La requête a été communiquée au préfet de l'Isère qui n'a pas produit de mémoire en defense.
Vu :
- les autres pièces du dossier ;
Vu :
- le code de l'entrée et du séjour des étrangers et du droit d'asile ;
- le code de justice administrative.
Le président du tribunal a désigné M. Vial-Pailler, vice-président, pour statuer sur les demandes de référé.
Les parties ont été informées de la date de l'audience publique.
A été entendu au cours de l'audience publique du 17 décembre 2022, de M. Vial-Pailler qui a constaté l'absence des parties.

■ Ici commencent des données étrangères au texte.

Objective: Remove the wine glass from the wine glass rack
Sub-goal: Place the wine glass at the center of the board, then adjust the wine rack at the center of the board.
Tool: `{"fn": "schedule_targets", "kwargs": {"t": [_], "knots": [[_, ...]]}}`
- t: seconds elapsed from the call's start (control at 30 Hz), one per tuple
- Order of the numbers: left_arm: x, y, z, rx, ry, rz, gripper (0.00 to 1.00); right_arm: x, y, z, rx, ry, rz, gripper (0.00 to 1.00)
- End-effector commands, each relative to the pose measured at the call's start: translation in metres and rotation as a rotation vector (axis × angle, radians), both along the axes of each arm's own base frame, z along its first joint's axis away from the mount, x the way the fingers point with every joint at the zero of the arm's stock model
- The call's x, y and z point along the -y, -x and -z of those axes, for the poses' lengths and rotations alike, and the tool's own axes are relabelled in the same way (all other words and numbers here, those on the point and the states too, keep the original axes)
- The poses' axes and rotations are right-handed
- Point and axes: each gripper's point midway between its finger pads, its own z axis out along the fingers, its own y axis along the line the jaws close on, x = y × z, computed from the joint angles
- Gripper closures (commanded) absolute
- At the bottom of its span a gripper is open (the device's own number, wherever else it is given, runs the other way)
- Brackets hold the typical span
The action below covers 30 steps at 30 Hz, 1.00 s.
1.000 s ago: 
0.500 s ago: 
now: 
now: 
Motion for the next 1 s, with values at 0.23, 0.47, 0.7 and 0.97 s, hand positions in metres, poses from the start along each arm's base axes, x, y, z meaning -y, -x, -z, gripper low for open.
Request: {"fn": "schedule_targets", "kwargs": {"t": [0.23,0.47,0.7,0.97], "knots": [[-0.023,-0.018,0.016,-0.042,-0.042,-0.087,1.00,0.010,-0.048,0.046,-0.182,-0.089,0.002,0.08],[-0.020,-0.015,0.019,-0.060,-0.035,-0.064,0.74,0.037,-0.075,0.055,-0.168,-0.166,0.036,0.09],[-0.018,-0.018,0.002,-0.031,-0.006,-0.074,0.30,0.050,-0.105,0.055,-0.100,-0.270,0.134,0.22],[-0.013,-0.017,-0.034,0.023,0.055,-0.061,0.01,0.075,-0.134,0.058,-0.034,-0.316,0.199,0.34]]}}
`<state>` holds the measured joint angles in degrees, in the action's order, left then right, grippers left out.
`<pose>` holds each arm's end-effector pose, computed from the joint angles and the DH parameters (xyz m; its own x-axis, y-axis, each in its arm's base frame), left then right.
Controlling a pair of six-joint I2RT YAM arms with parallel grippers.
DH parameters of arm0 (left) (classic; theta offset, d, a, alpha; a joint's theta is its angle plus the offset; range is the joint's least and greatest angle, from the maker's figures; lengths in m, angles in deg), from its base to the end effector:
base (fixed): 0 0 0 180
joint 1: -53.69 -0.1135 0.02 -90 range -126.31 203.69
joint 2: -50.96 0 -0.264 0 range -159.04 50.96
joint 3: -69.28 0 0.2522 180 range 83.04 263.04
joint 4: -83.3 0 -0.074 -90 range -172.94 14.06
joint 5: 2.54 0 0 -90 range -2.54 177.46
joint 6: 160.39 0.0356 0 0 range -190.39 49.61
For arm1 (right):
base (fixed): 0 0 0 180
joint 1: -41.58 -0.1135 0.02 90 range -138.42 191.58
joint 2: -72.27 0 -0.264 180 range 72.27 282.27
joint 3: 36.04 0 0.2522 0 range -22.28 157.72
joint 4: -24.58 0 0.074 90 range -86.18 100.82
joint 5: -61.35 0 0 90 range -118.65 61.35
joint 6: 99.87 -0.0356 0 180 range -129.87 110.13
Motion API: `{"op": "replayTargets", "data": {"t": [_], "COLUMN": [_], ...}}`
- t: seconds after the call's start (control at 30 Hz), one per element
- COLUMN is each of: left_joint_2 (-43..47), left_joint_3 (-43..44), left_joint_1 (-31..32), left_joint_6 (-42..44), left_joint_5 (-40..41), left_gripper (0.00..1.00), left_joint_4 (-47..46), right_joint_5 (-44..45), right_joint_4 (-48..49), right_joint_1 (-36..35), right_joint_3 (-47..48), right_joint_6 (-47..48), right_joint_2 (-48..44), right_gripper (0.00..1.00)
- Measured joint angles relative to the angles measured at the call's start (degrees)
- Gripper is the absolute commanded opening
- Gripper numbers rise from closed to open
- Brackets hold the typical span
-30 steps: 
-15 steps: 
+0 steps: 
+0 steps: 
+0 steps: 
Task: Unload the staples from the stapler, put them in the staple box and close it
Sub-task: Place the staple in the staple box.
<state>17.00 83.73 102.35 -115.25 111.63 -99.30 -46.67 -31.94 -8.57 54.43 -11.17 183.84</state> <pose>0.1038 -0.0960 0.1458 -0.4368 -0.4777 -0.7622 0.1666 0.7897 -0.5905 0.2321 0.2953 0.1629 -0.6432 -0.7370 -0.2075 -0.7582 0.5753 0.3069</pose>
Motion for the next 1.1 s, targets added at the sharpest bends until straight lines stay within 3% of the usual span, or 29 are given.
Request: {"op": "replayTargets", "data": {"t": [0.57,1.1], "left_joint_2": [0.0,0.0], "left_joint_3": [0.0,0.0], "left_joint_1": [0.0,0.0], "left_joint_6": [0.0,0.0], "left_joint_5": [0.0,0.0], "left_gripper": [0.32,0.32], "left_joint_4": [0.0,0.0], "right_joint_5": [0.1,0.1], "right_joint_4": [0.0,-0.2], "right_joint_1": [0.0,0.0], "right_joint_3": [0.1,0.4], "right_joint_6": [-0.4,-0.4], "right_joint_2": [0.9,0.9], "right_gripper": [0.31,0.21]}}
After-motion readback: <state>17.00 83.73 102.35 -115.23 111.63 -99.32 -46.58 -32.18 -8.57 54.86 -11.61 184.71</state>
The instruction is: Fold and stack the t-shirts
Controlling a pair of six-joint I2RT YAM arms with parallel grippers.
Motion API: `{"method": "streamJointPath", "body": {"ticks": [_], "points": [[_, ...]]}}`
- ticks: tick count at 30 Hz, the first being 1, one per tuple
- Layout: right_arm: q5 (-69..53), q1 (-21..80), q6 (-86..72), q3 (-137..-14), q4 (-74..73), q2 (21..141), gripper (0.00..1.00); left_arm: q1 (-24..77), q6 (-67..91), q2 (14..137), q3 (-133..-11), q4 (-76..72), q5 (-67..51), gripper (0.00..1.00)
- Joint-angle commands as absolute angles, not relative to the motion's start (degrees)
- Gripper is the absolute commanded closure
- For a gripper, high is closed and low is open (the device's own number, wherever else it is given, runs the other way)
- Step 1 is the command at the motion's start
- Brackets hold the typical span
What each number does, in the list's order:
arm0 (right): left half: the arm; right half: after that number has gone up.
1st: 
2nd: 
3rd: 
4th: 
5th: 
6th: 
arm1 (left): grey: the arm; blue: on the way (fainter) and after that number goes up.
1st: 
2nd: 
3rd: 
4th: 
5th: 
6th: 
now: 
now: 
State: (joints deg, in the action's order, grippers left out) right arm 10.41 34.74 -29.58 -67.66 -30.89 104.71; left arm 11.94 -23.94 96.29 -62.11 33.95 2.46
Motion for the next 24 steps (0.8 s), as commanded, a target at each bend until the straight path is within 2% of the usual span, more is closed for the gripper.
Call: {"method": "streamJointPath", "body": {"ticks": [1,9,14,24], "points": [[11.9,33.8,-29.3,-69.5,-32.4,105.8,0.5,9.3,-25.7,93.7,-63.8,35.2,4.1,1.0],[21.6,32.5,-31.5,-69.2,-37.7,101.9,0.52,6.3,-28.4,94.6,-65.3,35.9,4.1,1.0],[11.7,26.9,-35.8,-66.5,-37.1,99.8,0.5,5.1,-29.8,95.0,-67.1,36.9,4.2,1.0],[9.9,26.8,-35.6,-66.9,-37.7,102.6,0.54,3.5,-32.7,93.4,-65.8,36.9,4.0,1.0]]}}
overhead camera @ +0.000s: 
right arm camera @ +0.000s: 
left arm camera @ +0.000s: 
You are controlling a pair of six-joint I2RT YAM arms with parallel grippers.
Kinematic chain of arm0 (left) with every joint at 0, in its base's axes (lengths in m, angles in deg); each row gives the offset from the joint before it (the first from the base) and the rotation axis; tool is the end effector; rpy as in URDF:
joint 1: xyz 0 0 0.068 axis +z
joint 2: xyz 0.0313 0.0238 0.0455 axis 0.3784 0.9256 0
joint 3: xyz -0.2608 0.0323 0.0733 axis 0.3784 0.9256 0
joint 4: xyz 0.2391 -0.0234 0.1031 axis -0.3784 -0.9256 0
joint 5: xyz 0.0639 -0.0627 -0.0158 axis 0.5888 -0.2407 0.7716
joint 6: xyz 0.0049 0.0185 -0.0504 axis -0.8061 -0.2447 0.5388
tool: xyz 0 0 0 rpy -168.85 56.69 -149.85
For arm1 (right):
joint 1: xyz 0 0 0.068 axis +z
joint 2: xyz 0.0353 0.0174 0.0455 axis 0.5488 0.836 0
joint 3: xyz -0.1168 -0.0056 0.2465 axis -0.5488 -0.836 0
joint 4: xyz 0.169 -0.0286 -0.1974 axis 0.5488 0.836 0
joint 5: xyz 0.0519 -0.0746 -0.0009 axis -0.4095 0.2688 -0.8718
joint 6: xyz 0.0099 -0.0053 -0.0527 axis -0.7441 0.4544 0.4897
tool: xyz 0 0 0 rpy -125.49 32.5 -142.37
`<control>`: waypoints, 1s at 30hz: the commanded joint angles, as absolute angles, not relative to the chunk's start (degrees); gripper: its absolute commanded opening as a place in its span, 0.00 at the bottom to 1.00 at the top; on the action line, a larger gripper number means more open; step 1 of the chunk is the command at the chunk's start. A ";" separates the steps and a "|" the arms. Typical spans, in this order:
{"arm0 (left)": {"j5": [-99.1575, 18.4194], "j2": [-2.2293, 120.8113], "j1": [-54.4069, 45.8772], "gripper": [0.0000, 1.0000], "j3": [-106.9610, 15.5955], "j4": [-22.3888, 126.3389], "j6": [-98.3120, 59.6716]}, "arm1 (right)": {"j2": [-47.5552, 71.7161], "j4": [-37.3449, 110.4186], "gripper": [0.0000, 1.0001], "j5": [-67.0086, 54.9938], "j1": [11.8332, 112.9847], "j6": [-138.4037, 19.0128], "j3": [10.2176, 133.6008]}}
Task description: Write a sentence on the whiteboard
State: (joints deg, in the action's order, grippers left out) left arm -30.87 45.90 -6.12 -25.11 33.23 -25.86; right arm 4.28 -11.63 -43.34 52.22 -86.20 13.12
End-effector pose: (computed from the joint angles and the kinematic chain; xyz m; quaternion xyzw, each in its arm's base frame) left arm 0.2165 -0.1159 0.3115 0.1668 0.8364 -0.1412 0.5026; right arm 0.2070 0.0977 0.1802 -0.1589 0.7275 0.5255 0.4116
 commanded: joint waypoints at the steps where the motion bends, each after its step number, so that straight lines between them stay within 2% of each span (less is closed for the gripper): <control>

La clôture de l'instruction a été prononcée à l'issue de l'audience.
Considérant ce qui suit :
Sur la demande d'aide juridictionnelle :
1. Aux termes de l'article 20 de la loi susvisée du 10 juillet 1991 : " Dans les cas d'urgence sous réserve de l'appréciation des règles relatives aux commissions ou désignations d'office, l'admission provisoire à l'aide juridictionnelle peut être prononcée soit par le président du bureau ou de la section compétente du bureau d'aide juridictionnelle, soit par la juridiction compétente ou son président ".
2. Il y a lieu, eu égard à l'urgence qui s'attache à ce qu'il soit statué sur la requête, de prononcer l'admission provisoire à l'aide juridictionnelle de M. B A.
Sur les conclusions présentées au titre de l'article L. 521-2 du code de justice administrative :
3. Aux termes de l'article L. 521-2 du code de justice administrative : " Saisi d'une demande en ce sens justifiée par l'urgence, le juge des référés peut ordonner toutes mesures nécessaires à la sauvegarde d'une liberté fondamentale à laquelle une personne morale de droit public ou un organisme de droit privé chargé de la gestion d'un service public aurait porté, dans l'exercice d'un de ses pouvoirs, une atteinte grave et manifestement illégale. Le juge des référés se prononce dans un délai de quarante-huit heures ". L'article L. 521-2 du code de justice administrative permet au juge des référés, saisi d'une demande en ce sens justifiée par l'urgence, d'ordonner toutes mesures nécessaires à la sauvegarde d'une liberté fondamentale à laquelle une personne morale de droit public ou un organisme de droit privé chargé de la gestion d'un service public aurait porté, dans l'exercice d'un de ses pouvoirs, une atteinte grave et manifestement illégale. Sur le fondement de ces dispositions, M. A demande qu'il soit enjoint au préfet de l'Isère de lui indiquer un lieu d'hébergement, susceptible de l'accueillir.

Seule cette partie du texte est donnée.